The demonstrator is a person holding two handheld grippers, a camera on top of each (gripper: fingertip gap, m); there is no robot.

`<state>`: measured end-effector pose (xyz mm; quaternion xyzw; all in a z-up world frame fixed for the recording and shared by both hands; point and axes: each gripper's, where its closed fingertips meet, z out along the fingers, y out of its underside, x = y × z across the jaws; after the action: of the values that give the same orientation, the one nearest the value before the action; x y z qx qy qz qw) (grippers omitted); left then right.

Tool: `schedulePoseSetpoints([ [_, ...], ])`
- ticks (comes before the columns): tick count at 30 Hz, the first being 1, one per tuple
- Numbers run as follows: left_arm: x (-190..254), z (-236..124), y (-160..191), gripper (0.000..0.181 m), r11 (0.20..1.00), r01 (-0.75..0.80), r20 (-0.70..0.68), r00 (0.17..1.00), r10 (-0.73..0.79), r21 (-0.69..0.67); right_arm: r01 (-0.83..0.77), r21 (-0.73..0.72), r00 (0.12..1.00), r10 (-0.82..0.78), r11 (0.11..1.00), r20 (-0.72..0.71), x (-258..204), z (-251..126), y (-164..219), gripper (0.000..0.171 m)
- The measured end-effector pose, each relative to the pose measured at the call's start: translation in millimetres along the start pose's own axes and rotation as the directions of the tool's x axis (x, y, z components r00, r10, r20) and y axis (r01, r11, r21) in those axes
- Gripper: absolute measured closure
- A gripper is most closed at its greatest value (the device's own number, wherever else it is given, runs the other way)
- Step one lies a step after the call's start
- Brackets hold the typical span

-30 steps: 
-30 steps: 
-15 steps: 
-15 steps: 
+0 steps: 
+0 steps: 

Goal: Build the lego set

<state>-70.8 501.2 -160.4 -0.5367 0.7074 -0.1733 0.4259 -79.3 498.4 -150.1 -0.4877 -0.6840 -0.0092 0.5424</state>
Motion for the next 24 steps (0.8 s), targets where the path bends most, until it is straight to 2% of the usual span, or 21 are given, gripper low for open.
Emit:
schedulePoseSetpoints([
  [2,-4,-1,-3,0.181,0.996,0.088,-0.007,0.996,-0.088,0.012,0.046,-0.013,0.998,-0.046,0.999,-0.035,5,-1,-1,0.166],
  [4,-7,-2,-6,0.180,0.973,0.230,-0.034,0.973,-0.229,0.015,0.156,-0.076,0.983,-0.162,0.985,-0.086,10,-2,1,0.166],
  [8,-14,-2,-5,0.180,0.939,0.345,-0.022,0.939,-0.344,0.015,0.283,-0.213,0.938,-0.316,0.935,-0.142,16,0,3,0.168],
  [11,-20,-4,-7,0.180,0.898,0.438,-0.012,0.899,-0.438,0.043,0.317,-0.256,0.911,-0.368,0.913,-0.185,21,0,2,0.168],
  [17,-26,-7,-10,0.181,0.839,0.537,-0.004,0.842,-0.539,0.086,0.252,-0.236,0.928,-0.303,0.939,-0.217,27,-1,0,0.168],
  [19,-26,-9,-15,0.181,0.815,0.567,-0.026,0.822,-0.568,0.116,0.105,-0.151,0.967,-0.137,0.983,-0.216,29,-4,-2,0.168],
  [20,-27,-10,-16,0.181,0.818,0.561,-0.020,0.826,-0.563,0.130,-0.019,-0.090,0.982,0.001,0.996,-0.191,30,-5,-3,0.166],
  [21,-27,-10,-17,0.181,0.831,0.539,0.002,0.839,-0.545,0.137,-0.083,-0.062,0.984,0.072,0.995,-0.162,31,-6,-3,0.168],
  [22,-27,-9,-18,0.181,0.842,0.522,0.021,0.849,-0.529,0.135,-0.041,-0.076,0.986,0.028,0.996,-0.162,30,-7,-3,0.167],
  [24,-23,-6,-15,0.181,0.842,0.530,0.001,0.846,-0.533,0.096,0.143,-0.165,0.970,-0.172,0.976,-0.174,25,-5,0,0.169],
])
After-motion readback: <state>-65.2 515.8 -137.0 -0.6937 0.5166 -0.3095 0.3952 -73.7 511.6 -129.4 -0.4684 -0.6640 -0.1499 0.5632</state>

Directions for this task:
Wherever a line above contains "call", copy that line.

Solved exercise:
- The measured end-effector pose, each relative to the pose measured at the call's start: translation in millimetres along the start pose's own axes and rotation as the directions of the tool's x axis (x, y, z components r00, r10, r20) and y axis (r01, r11, r21) in those axes
- Step one lies a step after the call's start

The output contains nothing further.